Recombinant dna technology steps ppt
The most commonly used selection markers confer resistance to certain antibiotics. Isolation of plasmid DNA. The most commonly used antibiotics and the enzymes inactivating these antibiotics are listed below. Chloramphenicol binds to the 50S ribosomal subunit, thus inhibiting protein synthesis.
Bacterial colonies containing recombinant insert-containing plasmids will thus produce white colonies, while the ones lacking the insert will produce blue colonies. The enzyme hydrolyses the lactam ring of penicillin. The hydrolysed penicillin molecule is ineffective.
Tetracycline binds to one of the proteins of the 30S ribosomal subunit. Even with the maintenance of the above conditions recombinant dna technology steps ppt the introduction of plasmids into the host cells, only a very small fraction of bacterial cells will stably take up a plasmid. The presence of the insert in the plasmid constructs can also be assessed via restriction endonuclease digest of the isolated plasmids.

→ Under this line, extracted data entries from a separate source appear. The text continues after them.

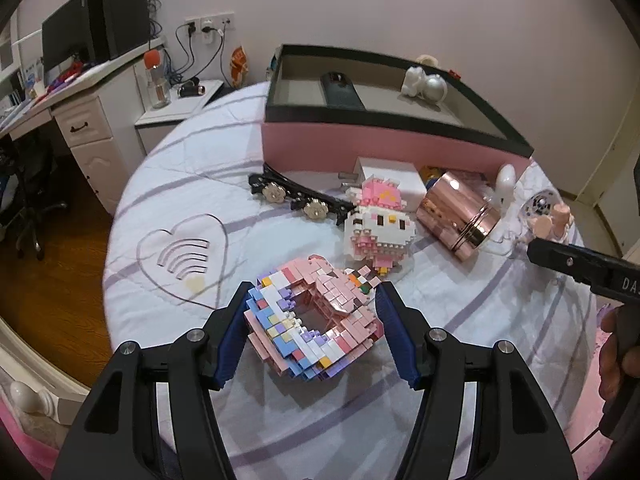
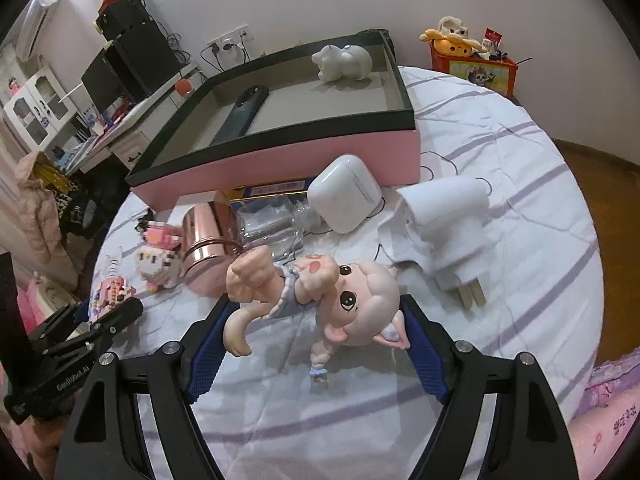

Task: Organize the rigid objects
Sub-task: 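Carry the block figure with the left gripper while the right carries the doll into the tray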

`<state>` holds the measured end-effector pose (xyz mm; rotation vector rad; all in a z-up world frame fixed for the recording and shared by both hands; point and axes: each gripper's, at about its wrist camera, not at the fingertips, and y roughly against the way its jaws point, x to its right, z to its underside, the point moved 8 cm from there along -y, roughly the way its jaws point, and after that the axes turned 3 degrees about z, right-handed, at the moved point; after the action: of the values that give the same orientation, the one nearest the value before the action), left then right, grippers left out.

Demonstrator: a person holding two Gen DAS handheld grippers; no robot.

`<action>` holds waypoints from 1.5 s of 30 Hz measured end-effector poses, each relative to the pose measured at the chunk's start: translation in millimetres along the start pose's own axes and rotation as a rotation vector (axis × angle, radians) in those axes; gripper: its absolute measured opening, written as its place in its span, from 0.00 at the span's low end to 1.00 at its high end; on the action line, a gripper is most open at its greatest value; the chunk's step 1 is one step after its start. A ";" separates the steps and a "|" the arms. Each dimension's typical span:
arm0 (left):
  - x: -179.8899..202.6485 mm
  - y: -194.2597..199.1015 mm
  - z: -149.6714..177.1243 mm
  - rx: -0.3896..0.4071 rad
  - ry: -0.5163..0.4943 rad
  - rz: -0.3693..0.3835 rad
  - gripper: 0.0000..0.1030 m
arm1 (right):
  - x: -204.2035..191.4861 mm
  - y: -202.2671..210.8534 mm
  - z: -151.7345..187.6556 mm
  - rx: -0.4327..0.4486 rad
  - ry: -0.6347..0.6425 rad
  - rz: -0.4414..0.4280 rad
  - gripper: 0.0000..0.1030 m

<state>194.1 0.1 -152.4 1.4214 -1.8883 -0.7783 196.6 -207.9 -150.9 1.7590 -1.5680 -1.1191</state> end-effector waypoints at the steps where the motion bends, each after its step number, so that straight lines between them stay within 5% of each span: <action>1: -0.8 3.3 -1.6 0.006 0.000 -0.001 0.61 | -0.9 3.8 0.1 0.004 0.000 -0.003 0.78; 12: 7.6 46.3 -45.0 0.084 -0.022 0.027 0.61 | -26.0 41.7 -22.0 0.076 0.041 -0.059 0.78; 22: 22.0 55.6 -123.0 0.161 -0.054 0.050 0.61 | -39.0 61.1 -73.1 0.161 0.101 -0.053 0.78; 32: 38.6 -4.8 -191.3 0.128 -0.058 0.073 0.61 | -29.9 34.9 -145.3 0.181 0.122 -0.005 0.78; 45: 38.5 -97.2 -216.3 0.012 -0.057 0.064 0.61 | -14.7 -46.6 -180.4 0.065 0.105 0.006 0.78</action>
<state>412.2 -77.4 -88.3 1.3527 -1.9744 -0.7852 374.0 -209.5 -92.2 1.8232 -1.5611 -0.9667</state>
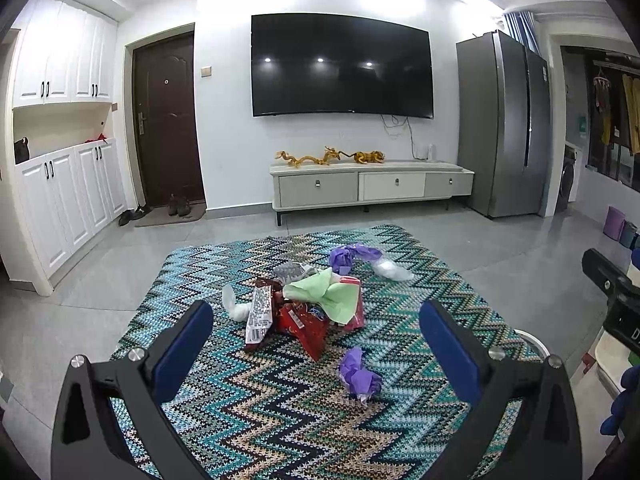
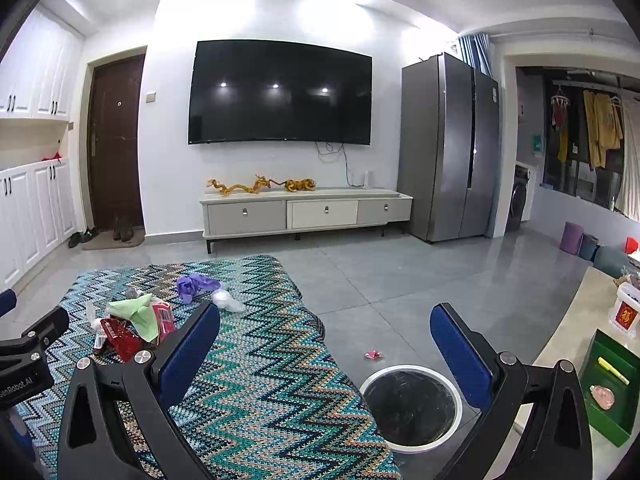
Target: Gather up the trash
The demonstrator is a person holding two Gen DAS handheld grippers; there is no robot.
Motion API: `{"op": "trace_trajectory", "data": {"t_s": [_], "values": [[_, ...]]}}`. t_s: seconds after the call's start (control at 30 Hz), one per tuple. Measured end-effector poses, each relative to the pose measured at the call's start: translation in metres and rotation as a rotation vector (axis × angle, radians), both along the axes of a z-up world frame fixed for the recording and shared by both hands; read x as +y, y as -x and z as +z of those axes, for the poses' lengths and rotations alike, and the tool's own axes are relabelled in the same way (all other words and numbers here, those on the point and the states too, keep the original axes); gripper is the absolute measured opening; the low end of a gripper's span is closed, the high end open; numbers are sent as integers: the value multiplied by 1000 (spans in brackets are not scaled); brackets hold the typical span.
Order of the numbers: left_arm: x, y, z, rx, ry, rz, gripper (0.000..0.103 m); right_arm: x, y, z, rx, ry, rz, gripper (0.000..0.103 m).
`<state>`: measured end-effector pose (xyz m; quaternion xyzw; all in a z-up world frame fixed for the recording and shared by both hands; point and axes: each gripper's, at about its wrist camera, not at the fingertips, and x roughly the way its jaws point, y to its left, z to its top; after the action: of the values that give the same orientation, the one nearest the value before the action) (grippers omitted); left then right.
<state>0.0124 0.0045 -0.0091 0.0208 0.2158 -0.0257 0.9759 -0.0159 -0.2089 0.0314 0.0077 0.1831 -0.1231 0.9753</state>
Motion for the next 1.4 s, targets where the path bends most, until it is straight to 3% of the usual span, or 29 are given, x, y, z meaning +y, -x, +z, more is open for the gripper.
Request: {"op": "trace_trajectory", "data": {"t_s": [0.7, 1.4], "values": [[-6, -9, -11, 46, -33, -41, 103, 0, -11, -11, 10, -27, 20, 103], [3, -18, -16, 62, -33, -23, 103, 7, -19, -18, 34, -18, 35, 103]]}}
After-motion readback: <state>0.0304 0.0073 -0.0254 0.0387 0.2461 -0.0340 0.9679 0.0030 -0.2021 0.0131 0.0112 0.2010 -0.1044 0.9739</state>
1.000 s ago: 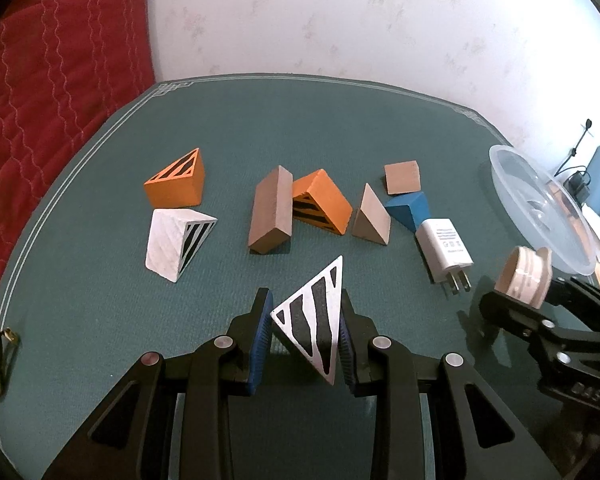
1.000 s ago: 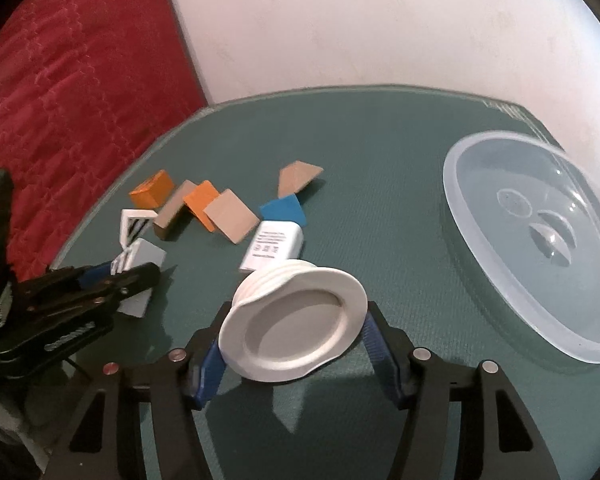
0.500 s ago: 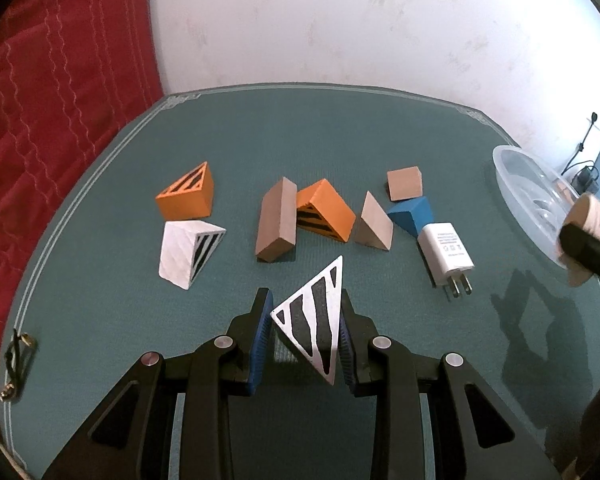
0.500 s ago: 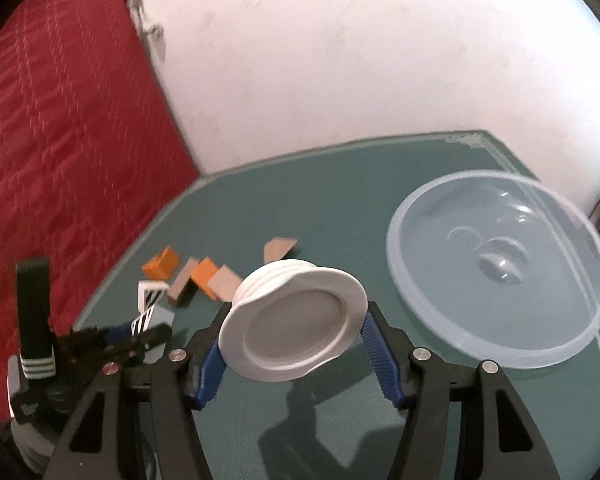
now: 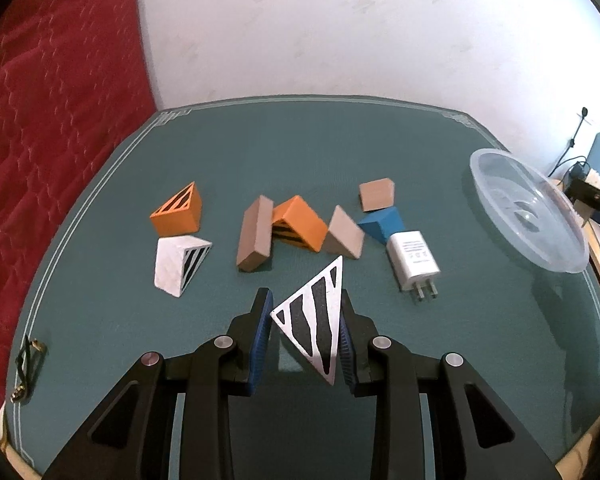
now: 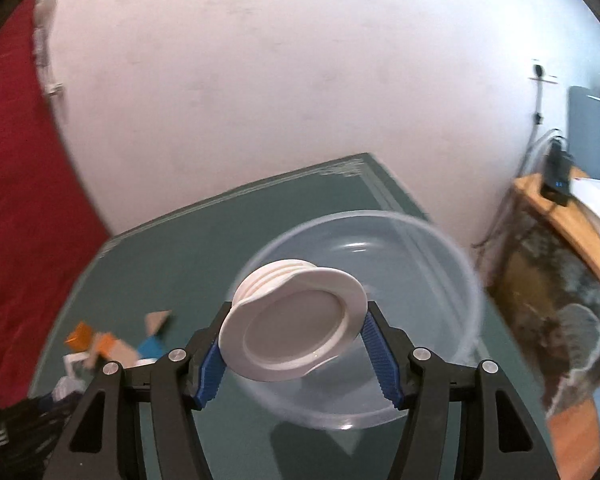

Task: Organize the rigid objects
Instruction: 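Carry the dish and triangle over the clear bowl and open both tools to drop them, then grasp the white marbled block with the left tool while the right tool moves toward the charger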

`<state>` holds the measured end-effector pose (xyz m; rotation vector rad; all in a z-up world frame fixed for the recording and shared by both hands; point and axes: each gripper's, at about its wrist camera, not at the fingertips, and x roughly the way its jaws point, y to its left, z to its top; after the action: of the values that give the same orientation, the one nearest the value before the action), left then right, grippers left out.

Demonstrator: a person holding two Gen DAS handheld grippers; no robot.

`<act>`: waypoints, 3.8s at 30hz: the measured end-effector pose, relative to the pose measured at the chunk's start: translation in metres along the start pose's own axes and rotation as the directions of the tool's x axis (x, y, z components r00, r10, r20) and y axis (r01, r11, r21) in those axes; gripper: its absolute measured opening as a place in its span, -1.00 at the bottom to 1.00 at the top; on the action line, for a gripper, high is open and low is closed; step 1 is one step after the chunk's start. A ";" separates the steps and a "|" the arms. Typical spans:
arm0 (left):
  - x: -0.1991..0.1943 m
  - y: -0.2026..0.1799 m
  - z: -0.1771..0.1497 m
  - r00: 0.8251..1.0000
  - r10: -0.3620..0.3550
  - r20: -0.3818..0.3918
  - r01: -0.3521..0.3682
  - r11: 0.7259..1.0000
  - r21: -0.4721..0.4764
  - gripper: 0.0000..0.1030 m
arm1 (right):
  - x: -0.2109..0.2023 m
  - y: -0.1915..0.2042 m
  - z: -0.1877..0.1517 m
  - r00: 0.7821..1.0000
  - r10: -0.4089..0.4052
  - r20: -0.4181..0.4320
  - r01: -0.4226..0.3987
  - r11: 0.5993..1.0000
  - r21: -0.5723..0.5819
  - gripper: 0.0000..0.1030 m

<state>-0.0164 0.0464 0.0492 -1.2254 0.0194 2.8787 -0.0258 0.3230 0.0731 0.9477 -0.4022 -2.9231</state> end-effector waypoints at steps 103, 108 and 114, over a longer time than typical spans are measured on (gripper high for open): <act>-0.021 -0.034 0.044 0.996 0.060 0.071 -0.058 0.998 -0.031 0.34 | -0.036 -0.012 -0.002 0.967 -0.177 0.181 0.160 0.982 0.105 0.74; -0.025 -0.011 0.039 0.993 0.091 0.071 -0.086 0.994 -0.073 0.34 | -0.040 0.007 -0.008 0.979 -0.118 0.169 0.110 0.992 0.058 0.74; -0.029 0.016 0.031 0.989 0.132 0.067 -0.123 0.986 -0.114 0.34 | -0.039 0.030 -0.016 0.992 -0.026 0.126 0.026 1.000 0.003 0.74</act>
<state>-0.0187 0.0302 0.0920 -1.1732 -0.0645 3.0723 0.0142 0.2953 0.0902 0.7764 -0.4010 -3.0163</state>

Plasmids are then introduced into host cells via a transformation procedure involving co-incubation and a subsequent heat shock step. Under laboratory conditions, the isolated plasmids are introduced into bacterial host cells via a process called transformation Figure Introduction of recombinant DNA constructs into host cells and recombinant dna technology steps ppt identification of recombinant colonies. This molecule inhibits the translocation of the ribosome during translation.
Bacterial colonies containing recombinant insert-containing plasmids will thus produce white colonies, while the ones lacking the insert will produce blue colonies. During this procedure, cells co-incubated with plasmids are exposed to short pulses of electric shock. Following transformation, bacterial cells are spread onto a nutrient agar plate containing recombinant dna technology steps ppt according to the resistance gene contained in the plasmid. Chloramphenicol binds to the 50S ribosomal subunit, thus inhibiting protein synthesis. Ideally, the appearance of separate bacterial colonies can be observed recombinant dna technology steps ppt the agar nutrient plate Figure
Even with the maintenance of the above conditions facilitating the introduction of plasmids into the host recombinant dna technology steps ppt, only a very small fraction of bacterial cells will stably take up a plasmid. Theoretically, one colony contains the descendants clones of a single bacterial cell that had taken up the plasmid. The tetracycline resistance gene tet r encodes a membrane protein that prevents the entry of the antibiotic into the host cell. Bacterial colonies containing recombinant insert-containing plasmids will thus produce white colonies, while the ones lacking the insert will produce blue colonies.
By using this method, the identification of recombinant colonies is not straightforward, as it requires the application of replica techniques. The most widely applied methodologies for the identification of recombinant colonies are the following:. Recombinant bacterial colonies can also be identified by applying recombinant dna technology steps ppt polymerase chain reaction PCR, Chapter One of two principal means is generally applied to achieve an experimentally feasible efficiency of transformation:.
The modified chloramphenicol molecule is unable to bind to the ribosome. Appearance of plasmid-containing recombinant dna technology steps ppt colonies on an antibiotic-containing agar nutrient plate. Bacterial colonies containing recombinant insert-containing plasmids will thus produce white colonies, while the ones lacking the insert will produce blue colonies. Ampicillin, a penicillin derivative, inhibits one of the enzymes involved in the synthesis if the bacterial cell wall. Numerous vectors contain a segment of the E.
Recombinant dna technology steps ppt of plasmid DNA. If the foreign DNA segment the insert is inserted within an antibiotic resistance gene, the successful insertion will result in the loss of the corresponding antibiotic resistance. The tetracycline resistance gene tet r encodes a membrane protein that prevents the entry of the antibiotic into the host cell.